> Task details:
Please output exactly the lines of the material from the first through the line containing "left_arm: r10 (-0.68", and nothing more.

> Collected data:
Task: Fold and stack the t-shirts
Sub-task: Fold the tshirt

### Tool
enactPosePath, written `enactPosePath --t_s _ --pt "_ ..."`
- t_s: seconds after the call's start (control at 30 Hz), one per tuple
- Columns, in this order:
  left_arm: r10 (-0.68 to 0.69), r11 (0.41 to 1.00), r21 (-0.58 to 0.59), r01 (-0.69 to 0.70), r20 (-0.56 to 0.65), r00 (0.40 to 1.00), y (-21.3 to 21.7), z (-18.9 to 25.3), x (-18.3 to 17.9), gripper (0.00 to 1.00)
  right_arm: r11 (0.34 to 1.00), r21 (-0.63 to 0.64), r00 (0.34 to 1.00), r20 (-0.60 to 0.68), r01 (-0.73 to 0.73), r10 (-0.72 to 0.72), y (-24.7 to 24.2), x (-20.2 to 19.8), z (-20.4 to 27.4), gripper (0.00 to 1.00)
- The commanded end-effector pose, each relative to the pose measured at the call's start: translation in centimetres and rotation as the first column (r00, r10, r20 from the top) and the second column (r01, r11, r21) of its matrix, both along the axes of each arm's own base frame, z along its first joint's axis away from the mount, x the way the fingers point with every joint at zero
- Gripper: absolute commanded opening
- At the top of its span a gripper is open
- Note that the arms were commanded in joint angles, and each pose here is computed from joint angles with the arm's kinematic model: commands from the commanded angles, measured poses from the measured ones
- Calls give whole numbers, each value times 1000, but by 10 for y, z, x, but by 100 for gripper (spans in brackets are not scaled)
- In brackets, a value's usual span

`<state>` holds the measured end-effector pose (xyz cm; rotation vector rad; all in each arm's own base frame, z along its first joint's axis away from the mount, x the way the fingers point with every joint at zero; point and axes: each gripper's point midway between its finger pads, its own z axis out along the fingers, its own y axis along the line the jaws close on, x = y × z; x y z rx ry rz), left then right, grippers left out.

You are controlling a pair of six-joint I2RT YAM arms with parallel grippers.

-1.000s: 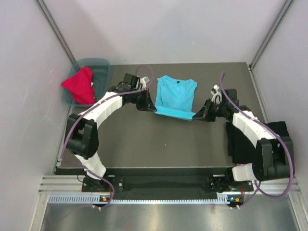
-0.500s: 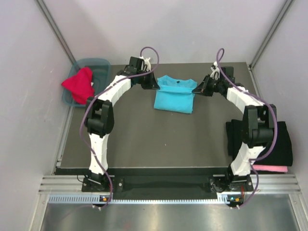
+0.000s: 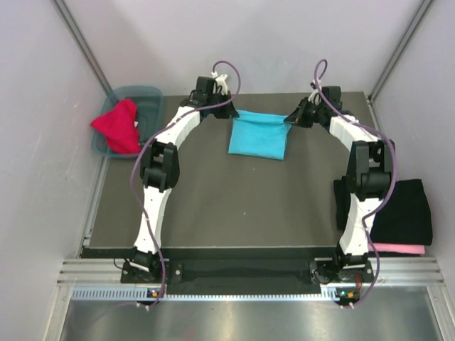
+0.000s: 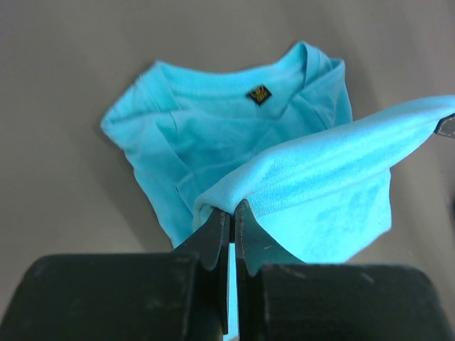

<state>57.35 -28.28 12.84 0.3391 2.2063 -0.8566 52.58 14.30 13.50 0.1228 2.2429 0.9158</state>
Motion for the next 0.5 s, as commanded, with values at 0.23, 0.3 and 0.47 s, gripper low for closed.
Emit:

> Solution for this exercise:
Task: Fold and stack the t-shirts
Sub-task: Fold the tshirt

### Tool
enactPosePath, written `enactPosePath --t_s _ --pt "_ ..."`
- t_s: seconds after the call's start (control at 30 Hz), one per tuple
- Columns, in this order:
  left_arm: r10 (-0.68 to 0.69), r11 (0.41 to 1.00), r21 (-0.58 to 0.59), r01 (-0.69 to 0.70), r20 (-0.56 to 0.65), r00 (0.40 to 1.00), y (-21.3 to 21.7), z (-18.9 to 25.3), x (-18.3 to 17.9), gripper (0.00 to 1.00)

There is no more to this exercise.